STA441s24 Final Exam
This information applies only to the regular final exam, not the special deferred exam.
Time and location
The final exam will be on Wednesday April 17th in KN137, from 9am-12 noon. Questions are like the quiz questions, and as you know, the quiz questions are like the homework.
Format
The exam has 10 questions with parts a, b, c etc. occupying 10 pages including the cover sheet. You will write your answers on the question paper. There will be a separate packet with the
formula sheet, my SAS programs and my Results files. Keep a copy of the formula sheet handy as you prepare for the exam. Forty marks out of 100 are based on my SAS programs and results.

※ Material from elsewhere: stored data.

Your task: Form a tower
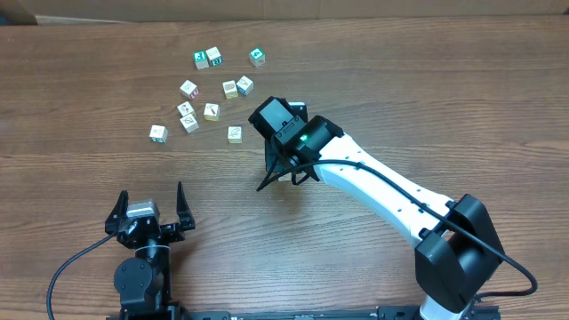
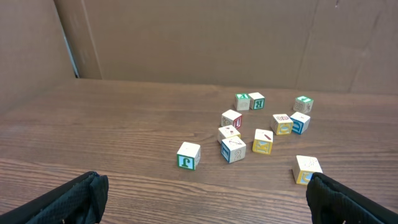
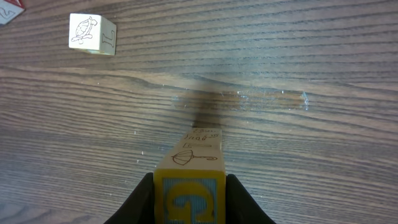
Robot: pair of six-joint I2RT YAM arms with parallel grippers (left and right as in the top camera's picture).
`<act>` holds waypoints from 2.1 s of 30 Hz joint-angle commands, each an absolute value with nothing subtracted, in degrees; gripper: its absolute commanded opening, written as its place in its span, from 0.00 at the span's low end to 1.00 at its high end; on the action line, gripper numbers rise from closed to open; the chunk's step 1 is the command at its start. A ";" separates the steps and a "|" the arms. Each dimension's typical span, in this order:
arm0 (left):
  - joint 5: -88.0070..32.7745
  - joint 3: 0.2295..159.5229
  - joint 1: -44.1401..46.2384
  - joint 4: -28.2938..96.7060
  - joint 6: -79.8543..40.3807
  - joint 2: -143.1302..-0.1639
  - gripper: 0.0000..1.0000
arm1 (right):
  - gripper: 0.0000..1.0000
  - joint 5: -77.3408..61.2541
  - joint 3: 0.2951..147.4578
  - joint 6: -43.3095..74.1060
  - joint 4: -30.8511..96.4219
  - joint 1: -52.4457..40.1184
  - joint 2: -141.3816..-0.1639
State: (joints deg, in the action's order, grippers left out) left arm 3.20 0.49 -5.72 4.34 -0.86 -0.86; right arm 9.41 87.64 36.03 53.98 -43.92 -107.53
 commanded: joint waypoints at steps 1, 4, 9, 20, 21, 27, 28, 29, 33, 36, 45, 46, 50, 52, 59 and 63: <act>3.14 0.30 -5.61 4.23 0.45 -0.27 1.00 | 0.20 9.32 86.87 36.18 53.84 -44.21 -107.50; 3.14 0.30 -5.61 4.23 0.45 -0.27 1.00 | 0.20 8.93 86.87 36.18 53.84 -44.21 -107.50; 3.14 0.30 -5.61 4.23 0.45 -0.27 1.00 | 0.20 8.95 86.98 36.16 53.89 -44.21 -107.48; 3.14 0.30 -5.61 4.23 0.45 -0.27 1.00 | 0.20 8.95 87.13 36.14 54.28 -44.21 -107.48; 3.14 0.30 -5.61 4.23 0.45 -0.27 1.00 | 0.20 8.95 87.13 36.14 54.28 -44.21 -107.48; 3.14 0.30 -5.61 4.23 0.45 -0.27 0.99 | 0.20 8.97 87.26 35.94 54.30 -44.21 -107.37; 3.14 0.30 -5.61 4.23 0.43 -0.27 1.00 | 0.20 8.97 87.48 35.94 54.46 -44.21 -107.37; 3.14 0.30 -5.61 4.23 0.45 -0.27 0.99 | 0.20 8.97 87.72 35.92 54.57 -44.21 -107.37; 3.14 0.30 -5.61 4.23 0.45 -0.27 1.00 | 0.20 8.97 88.20 35.55 54.81 -44.21 -107.37; 3.14 0.30 -5.61 4.23 0.43 -0.27 0.99 | 0.20 8.97 88.20 35.55 55.18 -44.21 -107.37; 3.14 0.30 -5.61 4.23 0.43 -0.27 1.00 | 0.21 8.93 88.20 35.55 55.22 -44.21 -107.37; 3.14 0.30 -5.61 4.23 0.45 -0.27 1.00 | 0.20 8.95 88.20 35.53 55.24 -44.21 -107.37; 3.14 0.30 -5.61 4.23 0.45 -0.27 0.99 | 0.20 8.95 88.20 35.53 55.29 -44.21 -107.37; 3.14 0.30 -5.61 4.23 0.45 -0.27 1.00 | 0.20 8.95 88.25 35.53 55.31 -44.21 -107.37; 3.14 0.30 -5.61 4.23 0.45 -0.27 0.99 | 0.20 8.97 88.27 35.53 55.31 -44.21 -107.37; 3.14 0.30 -5.61 4.23 0.45 -0.27 1.00 | 0.21 8.97 88.27 35.53 55.31 -44.21 -107.37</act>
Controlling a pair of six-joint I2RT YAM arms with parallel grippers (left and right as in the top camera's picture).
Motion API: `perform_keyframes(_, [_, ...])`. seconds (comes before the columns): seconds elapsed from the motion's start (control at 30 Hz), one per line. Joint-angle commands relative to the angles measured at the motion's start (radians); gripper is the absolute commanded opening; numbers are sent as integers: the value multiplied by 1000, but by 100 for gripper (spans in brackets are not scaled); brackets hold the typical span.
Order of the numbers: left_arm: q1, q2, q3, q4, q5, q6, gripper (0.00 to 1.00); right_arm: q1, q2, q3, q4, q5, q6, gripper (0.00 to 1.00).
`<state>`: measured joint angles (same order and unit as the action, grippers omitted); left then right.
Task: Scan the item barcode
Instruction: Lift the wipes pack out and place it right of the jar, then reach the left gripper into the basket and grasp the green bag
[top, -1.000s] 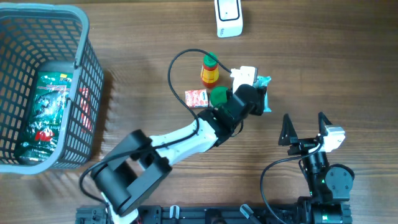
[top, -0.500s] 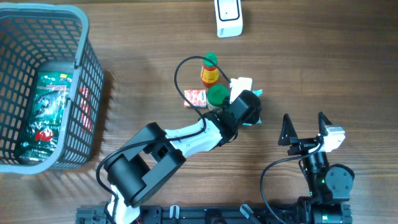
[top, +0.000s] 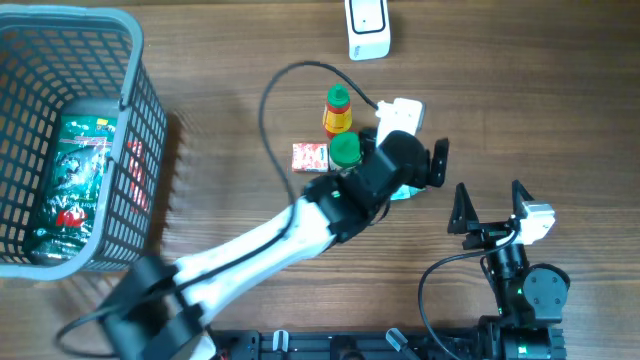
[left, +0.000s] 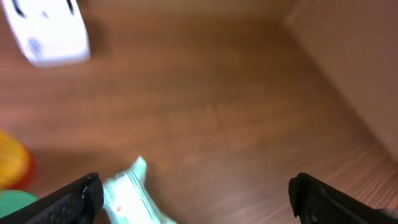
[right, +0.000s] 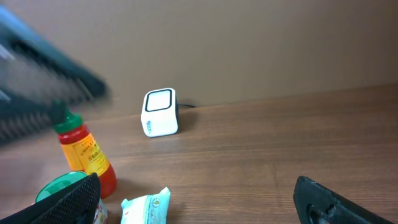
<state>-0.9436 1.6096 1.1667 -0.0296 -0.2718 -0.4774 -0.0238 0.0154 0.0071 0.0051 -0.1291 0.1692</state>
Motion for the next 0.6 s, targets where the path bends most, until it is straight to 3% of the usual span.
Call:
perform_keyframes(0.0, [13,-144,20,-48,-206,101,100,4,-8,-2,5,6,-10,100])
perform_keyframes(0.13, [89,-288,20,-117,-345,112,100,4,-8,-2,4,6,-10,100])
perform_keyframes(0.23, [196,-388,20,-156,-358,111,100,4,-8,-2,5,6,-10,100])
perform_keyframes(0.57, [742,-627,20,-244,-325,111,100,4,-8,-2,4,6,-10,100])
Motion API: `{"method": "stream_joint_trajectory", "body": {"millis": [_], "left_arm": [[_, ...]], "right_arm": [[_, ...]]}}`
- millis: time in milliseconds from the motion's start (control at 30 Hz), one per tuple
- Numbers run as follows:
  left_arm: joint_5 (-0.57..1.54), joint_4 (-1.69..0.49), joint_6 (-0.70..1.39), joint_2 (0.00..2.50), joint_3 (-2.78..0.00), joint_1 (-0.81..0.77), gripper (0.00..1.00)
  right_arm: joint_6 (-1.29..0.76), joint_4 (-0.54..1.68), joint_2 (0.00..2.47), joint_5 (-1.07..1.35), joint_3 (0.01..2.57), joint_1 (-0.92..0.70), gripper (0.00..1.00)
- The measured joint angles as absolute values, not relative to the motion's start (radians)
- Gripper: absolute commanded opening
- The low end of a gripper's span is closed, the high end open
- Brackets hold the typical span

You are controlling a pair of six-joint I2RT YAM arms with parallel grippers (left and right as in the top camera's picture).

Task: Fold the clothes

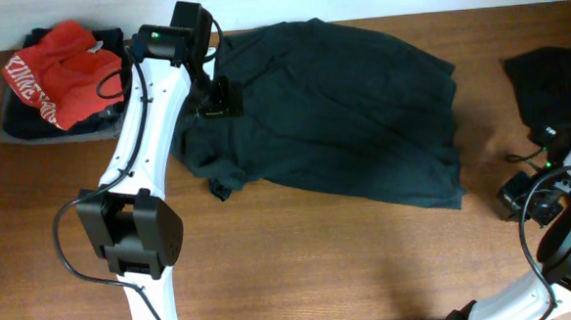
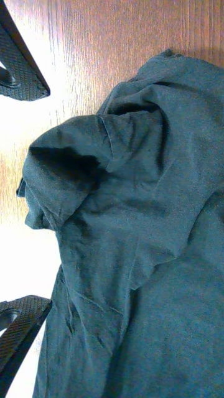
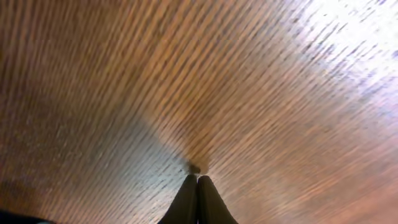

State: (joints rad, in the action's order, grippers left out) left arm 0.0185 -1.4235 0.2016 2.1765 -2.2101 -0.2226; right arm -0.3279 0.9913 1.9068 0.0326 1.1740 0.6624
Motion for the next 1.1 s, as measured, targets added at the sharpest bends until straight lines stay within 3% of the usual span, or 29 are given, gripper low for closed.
{"method": "stream_joint_trajectory", "body": {"millis": [367,633,867,1100], "left_arm": [[0.019,-1.416,0.202,2.177,-2.210,-0.223,0.99],[0.018,-1.370,0.202,2.177,-2.210,-0.223,0.99],[0.018,-1.348,0.202,2.177,-2.210,-0.223,0.99],[0.019,-1.348,0.202,2.177,-2.210,-0.223,0.99]], "right_arm": [[-0.185,1.059,1.807,0.301,1.190,0.647,0.04],[-0.104,1.083,1.552,0.362,1.223,0.459,0.04],[-0.192,1.066,1.644,0.212,1.189,0.299,0.04],[-0.228,0.972,1.770,0.167,1.172,0.259,0.04]]}}
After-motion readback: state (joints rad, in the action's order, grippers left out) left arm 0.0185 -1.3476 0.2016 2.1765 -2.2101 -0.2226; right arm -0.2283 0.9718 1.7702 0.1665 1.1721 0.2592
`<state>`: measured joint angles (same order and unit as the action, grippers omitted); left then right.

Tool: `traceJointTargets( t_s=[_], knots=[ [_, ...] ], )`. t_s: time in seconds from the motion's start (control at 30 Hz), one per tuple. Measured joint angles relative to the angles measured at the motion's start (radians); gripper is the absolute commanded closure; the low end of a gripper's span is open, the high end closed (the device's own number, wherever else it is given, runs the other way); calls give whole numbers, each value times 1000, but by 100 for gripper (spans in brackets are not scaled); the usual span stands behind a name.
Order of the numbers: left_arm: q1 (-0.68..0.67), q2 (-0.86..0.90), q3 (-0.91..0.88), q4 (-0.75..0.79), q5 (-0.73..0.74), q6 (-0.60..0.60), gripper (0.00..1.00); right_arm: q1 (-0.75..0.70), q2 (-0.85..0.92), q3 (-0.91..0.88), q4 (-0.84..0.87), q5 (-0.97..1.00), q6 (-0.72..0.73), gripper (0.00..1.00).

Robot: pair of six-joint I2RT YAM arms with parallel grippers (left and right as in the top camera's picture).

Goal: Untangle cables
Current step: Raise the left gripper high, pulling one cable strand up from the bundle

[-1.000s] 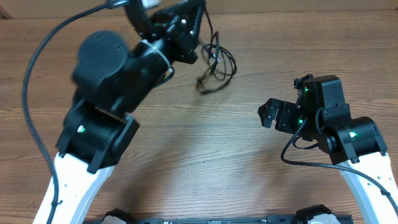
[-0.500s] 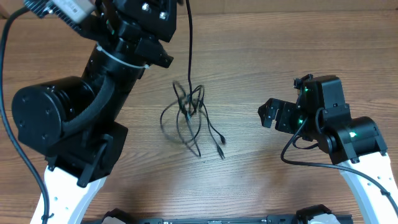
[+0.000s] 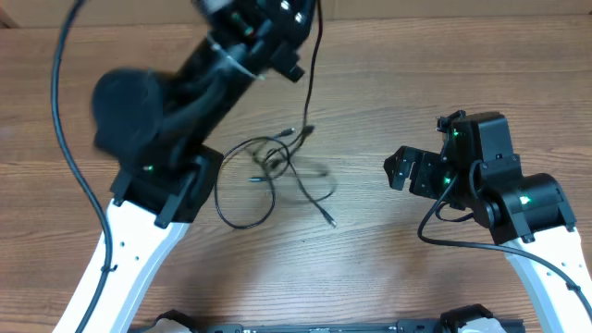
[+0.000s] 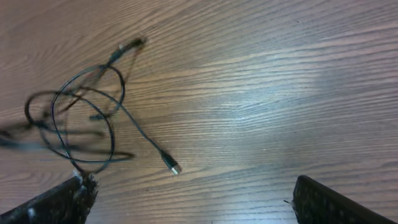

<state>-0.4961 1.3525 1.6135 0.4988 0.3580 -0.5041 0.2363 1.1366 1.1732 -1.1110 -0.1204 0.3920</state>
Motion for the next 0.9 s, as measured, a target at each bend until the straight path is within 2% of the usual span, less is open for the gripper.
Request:
traceJointTargets(
  t_s=[0.07, 0.1, 0.17, 0.23, 0.37, 0.43, 0.5, 0.57, 0.7, 0.9],
  knots=[
    [0, -12, 19, 140, 18, 12, 96, 0, 0, 0, 0, 2, 1, 0],
    [0, -21, 35, 160, 24, 16, 96, 0, 0, 0, -1, 2, 1, 0],
    [0, -52, 81, 103, 35, 26, 96, 0, 0, 0, -1, 2, 0, 0],
    [2, -84, 115, -115, 37, 50, 96, 0, 0, 0, 0, 2, 0, 0],
    [6, -107, 149, -753, 45, 172, 96, 0, 0, 0, -3, 2, 1, 0],
    [6, -72, 145, -1003, 47, 225, 96, 0, 0, 0, -2, 4, 1, 0],
    [6, -6, 134, -1199, 47, 268, 96, 0, 0, 0, -3, 5, 0, 0],
    [6, 67, 115, -1308, 46, 294, 96, 0, 0, 0, -3, 5, 1, 0],
    [7, 129, 94, -1348, 46, 287, 96, 0, 0, 0, -3, 5, 0, 0],
    [7, 99, 95, -1289, 47, 176, 96, 0, 0, 0, -3, 5, 1, 0]
  ],
)
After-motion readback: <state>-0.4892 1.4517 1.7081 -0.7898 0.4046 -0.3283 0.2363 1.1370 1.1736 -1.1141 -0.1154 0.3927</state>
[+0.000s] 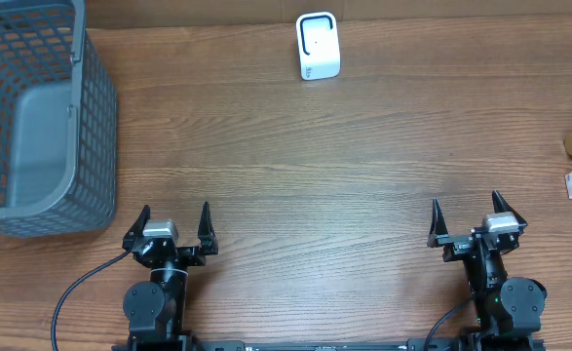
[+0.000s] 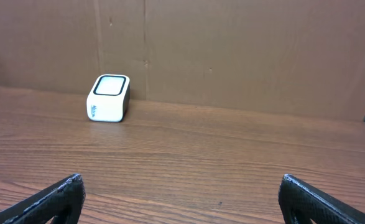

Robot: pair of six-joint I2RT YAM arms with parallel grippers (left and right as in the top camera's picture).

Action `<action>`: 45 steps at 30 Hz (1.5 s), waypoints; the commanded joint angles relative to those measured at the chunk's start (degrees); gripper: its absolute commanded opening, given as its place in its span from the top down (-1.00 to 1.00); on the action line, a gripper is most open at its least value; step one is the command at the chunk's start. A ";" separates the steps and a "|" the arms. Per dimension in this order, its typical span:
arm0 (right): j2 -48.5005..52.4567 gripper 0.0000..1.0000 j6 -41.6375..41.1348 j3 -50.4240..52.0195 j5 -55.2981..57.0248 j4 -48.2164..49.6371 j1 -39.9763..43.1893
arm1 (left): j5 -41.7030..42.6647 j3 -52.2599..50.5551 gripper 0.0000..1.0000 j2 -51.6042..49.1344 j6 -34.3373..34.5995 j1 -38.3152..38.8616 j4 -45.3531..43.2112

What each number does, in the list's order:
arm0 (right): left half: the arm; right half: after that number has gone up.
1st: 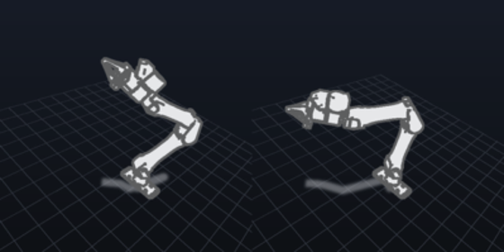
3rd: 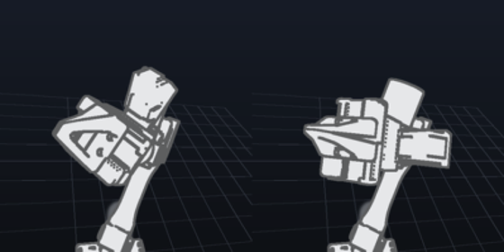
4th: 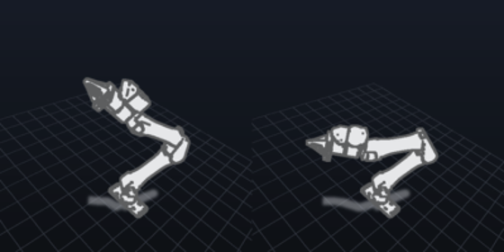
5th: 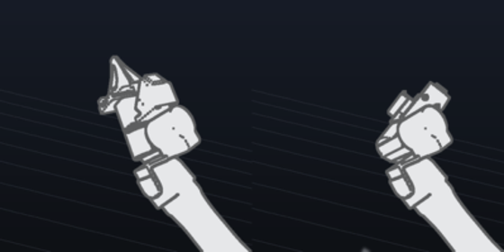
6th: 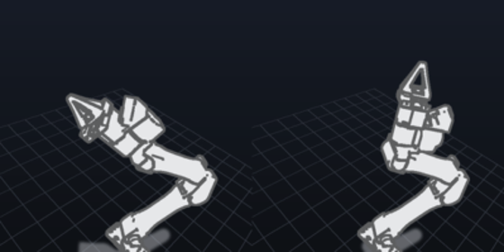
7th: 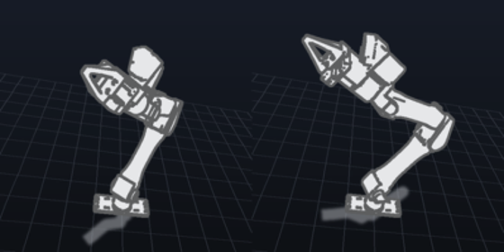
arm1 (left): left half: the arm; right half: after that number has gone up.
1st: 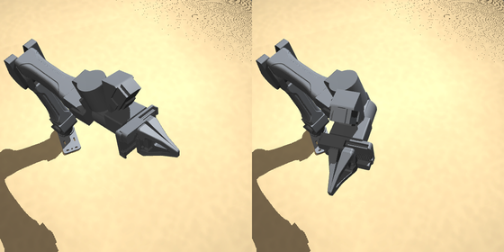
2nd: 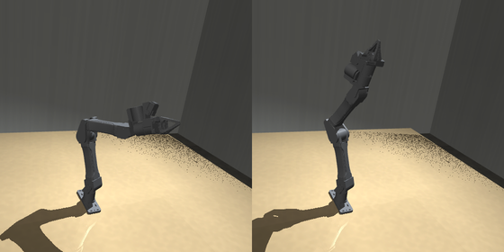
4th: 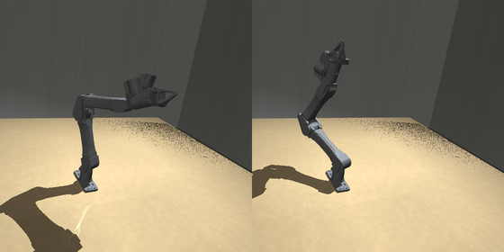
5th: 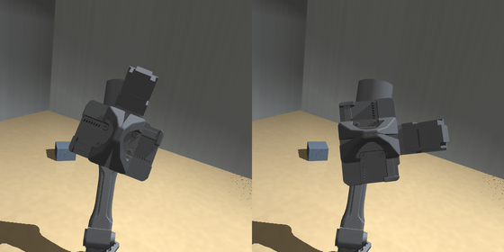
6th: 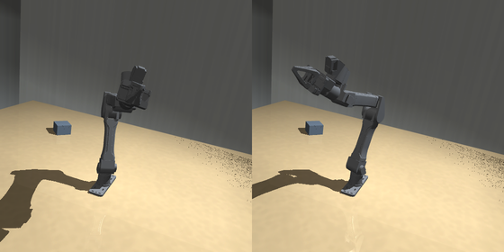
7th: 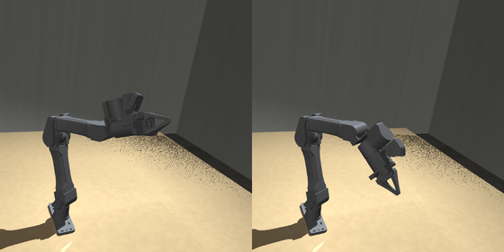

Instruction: Scan the item barcode

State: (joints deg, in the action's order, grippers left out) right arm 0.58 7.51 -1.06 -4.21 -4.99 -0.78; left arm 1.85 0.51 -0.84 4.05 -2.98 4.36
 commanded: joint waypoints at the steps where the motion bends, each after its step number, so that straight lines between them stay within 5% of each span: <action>1: -0.42 -1.00 0.00 0.57 0.11 0.37 0.15 | -0.76 -0.24 -1.00 0.66 -1.27 0.50 0.31; 45: -0.42 -1.00 0.00 0.57 0.11 0.37 0.15 | -0.37 -0.24 -0.99 0.63 -2.62 0.55 0.09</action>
State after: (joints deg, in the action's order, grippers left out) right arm 0.58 7.49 -1.06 -4.21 -5.02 -0.78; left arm 1.85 0.51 -0.84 2.74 -2.98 4.32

You may be sitting in alternate rows with students from another class taking their final exam in the same room. Our exam papers are white.
Homework
This course is all about the homework. The homework tells you what I want you to be able to do. Lecture material is only useful to the extent that it helps you do the homework. The text may help too. It is less focused on what we are doing this time, but it is more detailed.
To study for the final, I recommend that you
- Re-do the non-SAS parts of the homework.
- For each assignment, locate the corresponding lecture slides. They are pretty much in chronological order (order of time). If this is a difficult task, you are not familiar enough with the course material.
- Look at the lecture slides and the homework problems together. Observe how most of the homework problems are asking you to use some concept or method from the lecture. Of course sometimes I just want you to think about something, but most questions have a lesson.
- Re-do the problems, referring to your earlier answers
- If you do not get what a problem means or what it is asking you to do, this means you should find out. You are missing something, and it could be on the final exam.
- Don't forget the Piazza conversations. There's some good stuff there, including clarification of many questions. There are folders for the various homework assignments, so you should be able to find what you want.
- Using SAS, do something reasonable with the final data sets
described below. What's reasonable? In my opinion, more or less what you did on the SAS part of the homework. However, there is more than one "right answer." The important thing is to become familiar with the data sets, try some analyses, and understand the results. You will not bring your output to the exam. Questions will be based on my output.
Hint
Looking over the exam, I see that it is fairly heavy on regression models for factorial experiments. This wasn't exactly planned, but that's how it turned out.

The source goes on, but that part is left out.